Dans la foulée, il a insisté sur l’enjeu fondamental de bonne gouvernance et de redevabilité que représente cet acte.
« Lorsqu’on est investi de responsabilités publiques, l’essentiel est d’opérer une distinction claire entre le patrimoine public et le patrimoine privé et d’être, à tout moment, en mesure, conformément au principe de redevabilité, de rendre compte à la population, par l’entremise de la Cour suprême, de la gestion effectuée durant la période où l’on a eu la charge des affaires publiques », a déclaré Bah Oury.
Pour le chef du gouvernement, « c’est une obligation constitutionnelle : elle s’impose au président de la République après son investiture, comme au Premier ministre après son installation ».

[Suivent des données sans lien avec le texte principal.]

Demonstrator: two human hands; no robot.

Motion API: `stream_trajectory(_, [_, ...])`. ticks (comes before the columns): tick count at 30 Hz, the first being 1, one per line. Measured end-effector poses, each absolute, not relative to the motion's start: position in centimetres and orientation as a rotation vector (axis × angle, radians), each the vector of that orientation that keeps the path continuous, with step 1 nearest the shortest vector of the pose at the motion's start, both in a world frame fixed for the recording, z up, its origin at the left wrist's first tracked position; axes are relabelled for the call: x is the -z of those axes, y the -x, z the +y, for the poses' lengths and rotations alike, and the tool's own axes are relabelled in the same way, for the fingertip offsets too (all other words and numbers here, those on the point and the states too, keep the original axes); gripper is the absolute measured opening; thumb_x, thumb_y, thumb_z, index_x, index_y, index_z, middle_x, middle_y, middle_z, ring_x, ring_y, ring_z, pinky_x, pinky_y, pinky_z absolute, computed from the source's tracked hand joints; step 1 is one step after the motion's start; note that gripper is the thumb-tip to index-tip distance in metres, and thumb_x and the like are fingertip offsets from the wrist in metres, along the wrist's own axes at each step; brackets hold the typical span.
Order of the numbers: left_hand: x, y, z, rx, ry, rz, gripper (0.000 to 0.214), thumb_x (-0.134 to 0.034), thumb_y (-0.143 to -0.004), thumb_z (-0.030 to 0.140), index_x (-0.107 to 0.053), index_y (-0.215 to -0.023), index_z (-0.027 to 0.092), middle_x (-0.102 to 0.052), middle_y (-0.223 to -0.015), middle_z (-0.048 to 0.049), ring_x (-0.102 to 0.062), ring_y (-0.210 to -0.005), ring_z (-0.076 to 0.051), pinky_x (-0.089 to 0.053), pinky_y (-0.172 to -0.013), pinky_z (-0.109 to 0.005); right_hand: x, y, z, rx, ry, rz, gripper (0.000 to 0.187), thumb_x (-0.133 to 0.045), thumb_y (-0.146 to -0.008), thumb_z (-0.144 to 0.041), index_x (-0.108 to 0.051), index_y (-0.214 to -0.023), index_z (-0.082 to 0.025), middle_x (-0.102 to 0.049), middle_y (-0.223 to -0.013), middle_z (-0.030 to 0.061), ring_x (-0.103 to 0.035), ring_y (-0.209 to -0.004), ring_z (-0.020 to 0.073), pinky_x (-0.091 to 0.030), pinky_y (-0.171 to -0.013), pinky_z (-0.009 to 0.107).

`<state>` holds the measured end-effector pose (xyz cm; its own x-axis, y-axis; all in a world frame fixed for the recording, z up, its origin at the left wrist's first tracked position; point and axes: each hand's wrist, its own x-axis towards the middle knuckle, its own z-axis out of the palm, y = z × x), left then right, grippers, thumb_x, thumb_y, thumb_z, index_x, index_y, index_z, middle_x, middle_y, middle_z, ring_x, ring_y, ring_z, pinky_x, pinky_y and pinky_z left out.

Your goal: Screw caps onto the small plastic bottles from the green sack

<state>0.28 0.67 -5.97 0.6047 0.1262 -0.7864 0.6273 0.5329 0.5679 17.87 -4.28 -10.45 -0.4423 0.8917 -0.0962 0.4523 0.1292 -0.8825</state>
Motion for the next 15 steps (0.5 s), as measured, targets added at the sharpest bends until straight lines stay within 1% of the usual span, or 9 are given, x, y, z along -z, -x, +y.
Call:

« Je viens de remplir cette obligation en déposant le dossier qui prend en compte ma déclaration d’honneur sur l’ensemble de mes biens. Lorsqu’on est en situation de responsabilité, ce qui est très important, c’est de faire la différence entre le patrimoine public et le patrimoine privé, et d’être en mesure, à tout moment, dans le cadre du principe de redevabilité, de rendre compte à la population par le biais de la Cour suprême de ce que nous avons fait durant la période où nous avons géré les affaires publiques. C’est cela qui confère la crédibilité de l’action gouvernementale et la confiance que les citoyens peuvent avoir à l’égard de leurs dirigeants », a-t-il ajouté depuis le palais de la Colombe.